Tony Stark percebe então o quanto sua tecnologia levou dor e tragédia à uma grande quantidade de pessoas sob às mãos dos vilões acima. Isso o leva à uma cruzada incansável com objetivo de reaver as armaduras que, possivelmente se utilizam de sua tecnologia. No caminho, o Homem de Ferro desce à mais obscura jornada na qual torna-se um proscrito da justiça, uma vez que passa a atacar até agentes do governo que (talvez se utilizem de sua tecnologia), se envolvendo, inclusive, em incidentes internacionais com sua caçada ao Homem de Titânio e ao Dínamo Escarlate. Estes dois últimos, aliás são responsáveis por um dos melhores momentos do arco, já que é impossível não se lembrar de clássicas HQs sessentistas nas quais o Homem de Titânio era protagonista.
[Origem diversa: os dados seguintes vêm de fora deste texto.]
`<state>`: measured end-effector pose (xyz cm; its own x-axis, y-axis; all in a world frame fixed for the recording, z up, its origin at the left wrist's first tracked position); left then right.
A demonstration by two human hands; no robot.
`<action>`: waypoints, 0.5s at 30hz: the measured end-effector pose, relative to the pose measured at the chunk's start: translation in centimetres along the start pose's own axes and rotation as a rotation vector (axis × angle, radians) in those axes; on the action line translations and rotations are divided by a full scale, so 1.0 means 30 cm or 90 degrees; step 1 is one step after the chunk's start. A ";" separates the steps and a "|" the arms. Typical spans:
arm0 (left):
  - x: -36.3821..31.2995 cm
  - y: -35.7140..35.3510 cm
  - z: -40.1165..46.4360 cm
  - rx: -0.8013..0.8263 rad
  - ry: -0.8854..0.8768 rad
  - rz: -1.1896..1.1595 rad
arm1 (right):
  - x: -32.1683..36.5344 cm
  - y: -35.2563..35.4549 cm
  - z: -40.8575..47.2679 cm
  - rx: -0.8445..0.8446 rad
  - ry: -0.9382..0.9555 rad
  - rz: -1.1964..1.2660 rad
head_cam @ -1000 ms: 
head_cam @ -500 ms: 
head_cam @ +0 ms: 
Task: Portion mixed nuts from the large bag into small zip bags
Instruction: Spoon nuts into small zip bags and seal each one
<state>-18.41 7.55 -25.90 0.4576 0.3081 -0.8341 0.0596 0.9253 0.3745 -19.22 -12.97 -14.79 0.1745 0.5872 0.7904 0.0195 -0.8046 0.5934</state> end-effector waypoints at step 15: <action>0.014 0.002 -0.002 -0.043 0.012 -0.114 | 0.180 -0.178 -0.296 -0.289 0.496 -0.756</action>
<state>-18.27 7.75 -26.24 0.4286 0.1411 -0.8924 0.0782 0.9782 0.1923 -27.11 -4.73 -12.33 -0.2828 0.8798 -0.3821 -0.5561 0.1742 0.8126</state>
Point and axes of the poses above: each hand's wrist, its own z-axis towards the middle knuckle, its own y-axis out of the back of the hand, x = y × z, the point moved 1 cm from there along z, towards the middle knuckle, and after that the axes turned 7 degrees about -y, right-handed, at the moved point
Destaque especial também é a relação de Stark com os Vingadores da Costa Oeste (grupo ao qual era filiado à época), já que ele excede vários parâmetros legais e os Vingadores precisam lidar com o comportamento de seu afiliado. O grupo trazia em sua formação Gavião Arqueiro, Harpia, Magnum e Cavaleiro da Lua.


E se você achava que conflitos entre Tony Stark e Steve Rogers tiveram início com a Guerra Civil I de 2006, está muito enganado. Outro ponto alto é justamente o confronto entre o Homem de Ferro e o Capitão (nome que o Capitão América usava à época, uma vez que o Governo Americano havia confiscado seu título e uniforme. Detalhe: ele usava um escudo totalmente branco (foto acima) construído pelo próprio Stark). A cena acima e abaixo ilustram bem o confronto.



Toda Saga, à exceção do último capítulo em Iron Man #232, é desenhada pelo artista Mark D. Bright e arte-finalizada por Bob Layton. Gostei demais da arte de D. Bright. Não dá para não notar elementos da escola John Byrne! Vocês podem ter um aperitivo nos quadros acima. Não conhecia nada do artista, portanto foi uma bela surpresa para mim. Confiram mais uma amostra abaixo.


Terminei a história sentindo um cheiro de óleo queimado e o calor de ferro retorcido recém destruído... Elementos que em minha opinião faltam um pouco ao Homem de Ferro de hoje que se pauta muito em nanotecnologia, o que o aproximou mais de um ciborg do que de um Homem que veste Ferro. O final de A Guerra das Armaduras marca o fim do uso da armadura modelo 08. Sendo apresentado um novo modelo ao final. Para os virtuoses de plantão, acho que não será difícil reconhecer o modelo (abaixo). Eu particularmente não saberia dizer seu modelo ou série. Modelo 09 talvez?! Bem... se você sabe por gentileza favor esclarecer nos comentários abaixo. Segue a imagem:


Bom amigos... É isso aí! Fica a dica para esta grande história que apresenta o Homem de Ferro como deve ser. Um grande abraço à todos!